## What you should do:
Output the whole listing below exactly, omitting the images.

## Recorded data:
──────

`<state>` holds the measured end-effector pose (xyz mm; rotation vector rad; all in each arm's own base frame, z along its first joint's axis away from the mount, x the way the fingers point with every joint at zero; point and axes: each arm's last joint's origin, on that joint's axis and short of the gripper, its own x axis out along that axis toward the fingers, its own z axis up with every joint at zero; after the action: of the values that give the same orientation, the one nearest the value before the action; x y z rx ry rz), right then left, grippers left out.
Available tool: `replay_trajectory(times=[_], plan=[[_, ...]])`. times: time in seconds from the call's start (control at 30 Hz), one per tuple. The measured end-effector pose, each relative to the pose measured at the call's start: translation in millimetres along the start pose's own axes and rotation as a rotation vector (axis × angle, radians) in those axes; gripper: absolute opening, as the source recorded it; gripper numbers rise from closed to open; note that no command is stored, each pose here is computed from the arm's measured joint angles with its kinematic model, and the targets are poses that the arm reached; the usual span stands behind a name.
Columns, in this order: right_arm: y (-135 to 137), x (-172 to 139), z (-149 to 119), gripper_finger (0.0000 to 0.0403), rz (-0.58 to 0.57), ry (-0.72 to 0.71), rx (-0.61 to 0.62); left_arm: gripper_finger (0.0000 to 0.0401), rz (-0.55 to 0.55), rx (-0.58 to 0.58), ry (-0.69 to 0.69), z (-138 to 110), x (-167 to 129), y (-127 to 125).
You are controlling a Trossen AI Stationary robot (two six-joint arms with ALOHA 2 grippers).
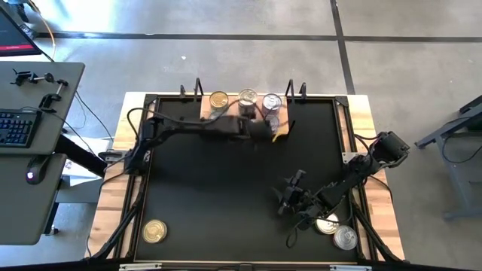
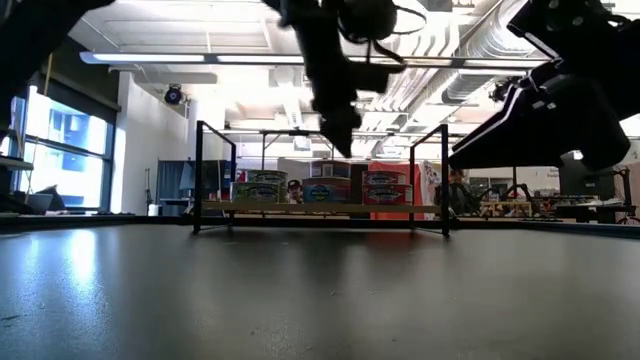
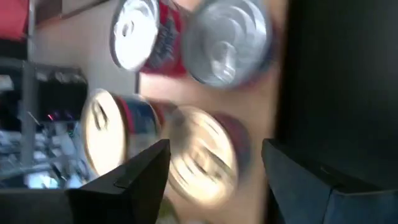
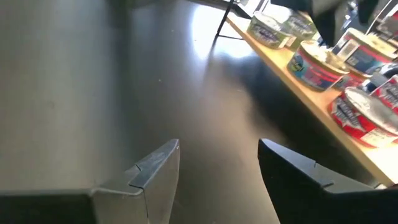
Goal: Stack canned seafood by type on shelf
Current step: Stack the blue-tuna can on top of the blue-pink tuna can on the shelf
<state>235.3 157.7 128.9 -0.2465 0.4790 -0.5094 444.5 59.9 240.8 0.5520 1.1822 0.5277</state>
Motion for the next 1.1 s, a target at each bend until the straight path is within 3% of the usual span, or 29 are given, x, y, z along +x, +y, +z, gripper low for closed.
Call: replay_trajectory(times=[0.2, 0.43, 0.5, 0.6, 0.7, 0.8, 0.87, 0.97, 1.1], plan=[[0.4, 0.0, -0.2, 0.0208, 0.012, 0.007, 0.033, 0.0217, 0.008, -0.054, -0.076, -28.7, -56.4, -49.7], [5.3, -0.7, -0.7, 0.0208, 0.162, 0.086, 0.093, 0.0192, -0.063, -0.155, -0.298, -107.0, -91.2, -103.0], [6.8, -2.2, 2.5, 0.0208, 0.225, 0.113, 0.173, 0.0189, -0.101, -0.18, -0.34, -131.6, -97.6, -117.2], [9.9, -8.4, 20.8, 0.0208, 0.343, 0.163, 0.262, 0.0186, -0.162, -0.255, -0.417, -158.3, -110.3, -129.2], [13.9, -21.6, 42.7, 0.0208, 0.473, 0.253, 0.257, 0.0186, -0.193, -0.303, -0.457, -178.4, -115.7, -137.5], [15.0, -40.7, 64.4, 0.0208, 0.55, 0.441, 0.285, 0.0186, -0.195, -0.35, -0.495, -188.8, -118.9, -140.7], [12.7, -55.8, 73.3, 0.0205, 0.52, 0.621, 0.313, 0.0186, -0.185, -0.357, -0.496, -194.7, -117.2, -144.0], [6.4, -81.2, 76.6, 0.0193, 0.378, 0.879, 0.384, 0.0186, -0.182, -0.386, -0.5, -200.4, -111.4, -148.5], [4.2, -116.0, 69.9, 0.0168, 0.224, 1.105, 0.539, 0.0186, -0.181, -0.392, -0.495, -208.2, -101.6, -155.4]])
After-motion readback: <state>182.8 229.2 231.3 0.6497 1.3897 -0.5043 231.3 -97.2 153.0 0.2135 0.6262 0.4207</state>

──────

## Written response:
`<state>` holds the measured end-effector pose (xyz mm; rotation vector rad; all in each arm's own base frame, z along its first joint's axis away from the mount, x the way the fingers point with every joint at zero; point and axes: each arm's last joint's origin, on that joint's axis and short of the gripper, its own x axis out along that axis toward the fingers, its own z axis up with every joint at zero; after the action: of the values that give the same orientation, the one nearest the value before the action; x y z rx ry rz), right then left, grippers left out.
Available tool: `replay_trajectory(times=[_], plan=[[_, ...]])`. times: time in seconds from the call's start (control at 30 Hz), one per tuple. The measured end-effector pose, each relative to the pose measured at the call's start: translation in millimetres along the start pose's own axes and rotation as a rotation vector (axis × angle, radians) in those axes; gripper: absolute opening, as the source recorded it; gripper numbers rise from closed to open; note that no command is stored, each pose here is computed from the arm's measured joint angles with its kinematic model, and the targets are poses that the arm reached; the usual span stands behind a name.
Columns, in this order: right_arm: y (-135 to 137), x (-172 to 139), z (-149 to 119), gripper_finger (0.0000 to 0.0403), rz (-0.58 to 0.57), ry (-0.72 to 0.71), rx (-0.61 to 0.62); left_arm: gripper_finger (0.0000 to 0.0401), rz (-0.55 to 0.55), rx (-0.58 to 0.58), ry (-0.69 to 0.69), z (-138 to 110), x (-167 to 129), y (-127 to 125).
You are controlling a Trossen AI Stationary robot (two six-joint arms with ALOHA 2 grippers).
Goal: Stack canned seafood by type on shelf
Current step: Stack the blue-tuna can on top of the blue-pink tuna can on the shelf
<state>235.3 157.7 128.9 -0.2465 0.4790 -0.5094 444.5 59.9 240.8 0.5520 1.1822 0.5277</state>
Motion for the next 1.1 s, a target at each bend until the straight path is within 3% of the usual span, or 29 are given, x, y, z along +x, +y, +z, gripper low for closed.
Call: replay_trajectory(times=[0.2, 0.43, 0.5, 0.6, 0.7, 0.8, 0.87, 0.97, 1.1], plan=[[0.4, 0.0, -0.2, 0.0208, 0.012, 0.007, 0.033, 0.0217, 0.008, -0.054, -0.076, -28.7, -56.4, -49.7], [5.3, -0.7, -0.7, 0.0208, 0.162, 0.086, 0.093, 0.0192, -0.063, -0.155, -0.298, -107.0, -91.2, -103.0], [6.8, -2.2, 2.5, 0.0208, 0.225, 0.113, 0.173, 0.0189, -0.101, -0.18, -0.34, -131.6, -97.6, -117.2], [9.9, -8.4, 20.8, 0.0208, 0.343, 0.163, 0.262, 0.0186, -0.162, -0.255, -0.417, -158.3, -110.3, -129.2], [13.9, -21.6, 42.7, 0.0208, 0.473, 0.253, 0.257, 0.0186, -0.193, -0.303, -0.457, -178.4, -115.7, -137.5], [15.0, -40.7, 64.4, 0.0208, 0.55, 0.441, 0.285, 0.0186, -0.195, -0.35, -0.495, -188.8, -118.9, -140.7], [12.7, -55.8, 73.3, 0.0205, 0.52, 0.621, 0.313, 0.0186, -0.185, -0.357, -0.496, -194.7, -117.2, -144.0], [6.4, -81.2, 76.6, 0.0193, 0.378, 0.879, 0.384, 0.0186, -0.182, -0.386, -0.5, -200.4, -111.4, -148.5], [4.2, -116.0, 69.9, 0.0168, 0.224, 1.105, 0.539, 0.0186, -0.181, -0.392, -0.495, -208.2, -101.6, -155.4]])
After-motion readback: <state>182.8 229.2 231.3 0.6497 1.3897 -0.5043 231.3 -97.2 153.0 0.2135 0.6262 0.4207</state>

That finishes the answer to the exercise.